# GOAL OF THE EXERCISE:
Pull every line containing "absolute" from the entries.
━━━━━ DATASET RECORDS
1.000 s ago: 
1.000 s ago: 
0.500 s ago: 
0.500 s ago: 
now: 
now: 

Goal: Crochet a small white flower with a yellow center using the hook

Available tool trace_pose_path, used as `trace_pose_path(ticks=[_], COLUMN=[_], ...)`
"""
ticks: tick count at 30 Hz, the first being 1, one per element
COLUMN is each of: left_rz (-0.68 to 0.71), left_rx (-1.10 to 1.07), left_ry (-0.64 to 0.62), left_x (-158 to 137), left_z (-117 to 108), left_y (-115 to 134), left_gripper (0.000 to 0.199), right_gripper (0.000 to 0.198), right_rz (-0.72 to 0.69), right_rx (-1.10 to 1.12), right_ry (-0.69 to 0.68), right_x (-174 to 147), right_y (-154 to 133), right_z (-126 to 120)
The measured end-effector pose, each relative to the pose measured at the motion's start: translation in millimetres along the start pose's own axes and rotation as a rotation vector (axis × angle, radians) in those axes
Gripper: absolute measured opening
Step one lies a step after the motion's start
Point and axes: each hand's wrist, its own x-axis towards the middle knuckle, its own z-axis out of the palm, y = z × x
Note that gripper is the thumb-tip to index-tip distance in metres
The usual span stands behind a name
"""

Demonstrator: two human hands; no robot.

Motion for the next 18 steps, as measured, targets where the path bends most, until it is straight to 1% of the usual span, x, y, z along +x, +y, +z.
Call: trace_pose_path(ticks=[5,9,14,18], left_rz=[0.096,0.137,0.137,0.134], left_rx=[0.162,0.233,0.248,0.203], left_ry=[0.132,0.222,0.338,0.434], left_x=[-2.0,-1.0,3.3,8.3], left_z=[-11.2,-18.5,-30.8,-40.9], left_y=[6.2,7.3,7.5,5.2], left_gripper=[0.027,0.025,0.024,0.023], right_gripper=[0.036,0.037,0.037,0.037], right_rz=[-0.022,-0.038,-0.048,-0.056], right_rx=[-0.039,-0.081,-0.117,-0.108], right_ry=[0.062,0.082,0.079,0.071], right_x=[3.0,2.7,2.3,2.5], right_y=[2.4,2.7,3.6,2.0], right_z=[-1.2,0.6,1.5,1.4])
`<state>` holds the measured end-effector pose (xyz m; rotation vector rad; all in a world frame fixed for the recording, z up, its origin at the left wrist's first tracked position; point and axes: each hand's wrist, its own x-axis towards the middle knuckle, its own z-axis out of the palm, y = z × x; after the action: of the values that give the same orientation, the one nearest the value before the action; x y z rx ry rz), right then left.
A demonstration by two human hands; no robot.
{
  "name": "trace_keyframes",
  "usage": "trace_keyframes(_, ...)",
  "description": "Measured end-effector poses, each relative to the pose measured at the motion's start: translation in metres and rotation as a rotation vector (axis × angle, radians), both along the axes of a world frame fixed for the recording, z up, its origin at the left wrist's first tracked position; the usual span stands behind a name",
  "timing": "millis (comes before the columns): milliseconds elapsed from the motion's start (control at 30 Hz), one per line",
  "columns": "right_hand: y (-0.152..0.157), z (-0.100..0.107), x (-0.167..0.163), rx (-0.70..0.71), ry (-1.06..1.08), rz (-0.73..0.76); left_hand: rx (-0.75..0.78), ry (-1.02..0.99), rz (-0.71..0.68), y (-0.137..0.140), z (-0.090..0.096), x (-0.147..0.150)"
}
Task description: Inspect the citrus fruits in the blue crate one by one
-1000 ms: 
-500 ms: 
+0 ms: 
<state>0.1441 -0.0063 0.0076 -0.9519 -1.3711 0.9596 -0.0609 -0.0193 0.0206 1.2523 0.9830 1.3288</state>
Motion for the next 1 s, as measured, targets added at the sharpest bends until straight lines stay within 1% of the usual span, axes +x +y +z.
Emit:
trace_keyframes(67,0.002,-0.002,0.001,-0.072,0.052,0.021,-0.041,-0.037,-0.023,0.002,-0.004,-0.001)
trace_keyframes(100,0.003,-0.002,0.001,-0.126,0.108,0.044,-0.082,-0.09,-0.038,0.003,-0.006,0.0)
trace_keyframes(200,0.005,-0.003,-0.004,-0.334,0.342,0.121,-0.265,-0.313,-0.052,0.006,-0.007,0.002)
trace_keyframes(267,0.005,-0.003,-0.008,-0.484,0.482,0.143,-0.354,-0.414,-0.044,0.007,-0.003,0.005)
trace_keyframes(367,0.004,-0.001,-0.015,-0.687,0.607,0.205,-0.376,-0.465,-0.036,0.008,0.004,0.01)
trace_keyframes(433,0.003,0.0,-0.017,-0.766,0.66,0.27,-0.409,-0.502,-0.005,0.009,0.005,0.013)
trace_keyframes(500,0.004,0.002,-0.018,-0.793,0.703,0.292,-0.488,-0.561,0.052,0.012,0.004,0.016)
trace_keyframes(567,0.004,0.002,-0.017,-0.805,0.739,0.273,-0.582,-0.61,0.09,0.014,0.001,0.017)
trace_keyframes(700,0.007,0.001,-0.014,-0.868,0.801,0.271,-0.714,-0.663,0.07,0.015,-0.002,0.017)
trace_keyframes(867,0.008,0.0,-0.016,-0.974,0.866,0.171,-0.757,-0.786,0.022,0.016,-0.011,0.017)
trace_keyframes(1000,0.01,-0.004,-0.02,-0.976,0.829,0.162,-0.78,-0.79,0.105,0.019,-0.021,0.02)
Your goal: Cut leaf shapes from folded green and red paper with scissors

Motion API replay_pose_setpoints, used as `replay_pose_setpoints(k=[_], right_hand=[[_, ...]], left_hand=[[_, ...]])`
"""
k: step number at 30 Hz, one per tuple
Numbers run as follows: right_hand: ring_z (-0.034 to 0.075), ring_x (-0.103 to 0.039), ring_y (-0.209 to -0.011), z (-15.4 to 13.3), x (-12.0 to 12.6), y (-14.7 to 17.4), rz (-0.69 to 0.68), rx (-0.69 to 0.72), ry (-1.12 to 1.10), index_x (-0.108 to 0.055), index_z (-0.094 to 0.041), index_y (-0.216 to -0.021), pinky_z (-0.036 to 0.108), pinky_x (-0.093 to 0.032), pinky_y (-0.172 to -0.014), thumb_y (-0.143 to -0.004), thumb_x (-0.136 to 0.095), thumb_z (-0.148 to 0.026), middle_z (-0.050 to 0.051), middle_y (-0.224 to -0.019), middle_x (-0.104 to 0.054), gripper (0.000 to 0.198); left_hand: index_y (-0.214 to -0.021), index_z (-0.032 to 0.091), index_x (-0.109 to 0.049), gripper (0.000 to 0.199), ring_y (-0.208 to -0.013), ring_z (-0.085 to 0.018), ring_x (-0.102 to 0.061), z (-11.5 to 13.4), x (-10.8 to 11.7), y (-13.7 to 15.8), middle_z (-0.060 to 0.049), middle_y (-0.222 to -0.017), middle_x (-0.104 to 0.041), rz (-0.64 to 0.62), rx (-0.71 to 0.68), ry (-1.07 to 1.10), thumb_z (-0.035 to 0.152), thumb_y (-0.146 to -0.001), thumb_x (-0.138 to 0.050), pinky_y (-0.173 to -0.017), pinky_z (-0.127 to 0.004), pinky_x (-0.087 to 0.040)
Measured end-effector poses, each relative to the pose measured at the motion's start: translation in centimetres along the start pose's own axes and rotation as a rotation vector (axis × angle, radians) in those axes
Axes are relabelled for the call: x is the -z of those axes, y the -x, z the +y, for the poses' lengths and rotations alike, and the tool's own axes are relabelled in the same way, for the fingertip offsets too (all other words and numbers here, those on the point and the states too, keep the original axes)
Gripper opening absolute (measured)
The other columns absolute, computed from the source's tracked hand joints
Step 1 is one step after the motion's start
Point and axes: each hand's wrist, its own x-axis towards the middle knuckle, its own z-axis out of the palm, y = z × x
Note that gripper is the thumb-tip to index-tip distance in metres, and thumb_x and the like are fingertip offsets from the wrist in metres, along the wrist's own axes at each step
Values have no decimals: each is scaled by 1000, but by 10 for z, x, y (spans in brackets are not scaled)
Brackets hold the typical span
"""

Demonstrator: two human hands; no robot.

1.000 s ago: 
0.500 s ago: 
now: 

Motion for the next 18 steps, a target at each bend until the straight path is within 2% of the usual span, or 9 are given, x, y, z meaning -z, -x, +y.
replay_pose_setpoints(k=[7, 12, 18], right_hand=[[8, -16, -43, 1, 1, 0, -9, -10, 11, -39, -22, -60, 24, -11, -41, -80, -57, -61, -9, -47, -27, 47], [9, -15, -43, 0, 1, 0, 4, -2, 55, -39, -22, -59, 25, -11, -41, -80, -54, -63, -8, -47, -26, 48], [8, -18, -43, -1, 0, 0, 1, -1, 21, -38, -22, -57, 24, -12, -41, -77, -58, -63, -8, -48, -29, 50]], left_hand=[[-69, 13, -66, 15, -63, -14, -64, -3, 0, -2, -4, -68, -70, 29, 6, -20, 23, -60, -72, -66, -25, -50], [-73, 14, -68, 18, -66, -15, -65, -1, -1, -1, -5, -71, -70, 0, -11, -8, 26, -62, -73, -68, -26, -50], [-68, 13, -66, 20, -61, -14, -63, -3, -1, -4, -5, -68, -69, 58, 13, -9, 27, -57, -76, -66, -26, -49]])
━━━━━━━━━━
# TASK ANSWER:
Gripper: absolute measured opening
Gripper opening absolute (measured)
The other columns absolute, computed from the source's tracked hand joints

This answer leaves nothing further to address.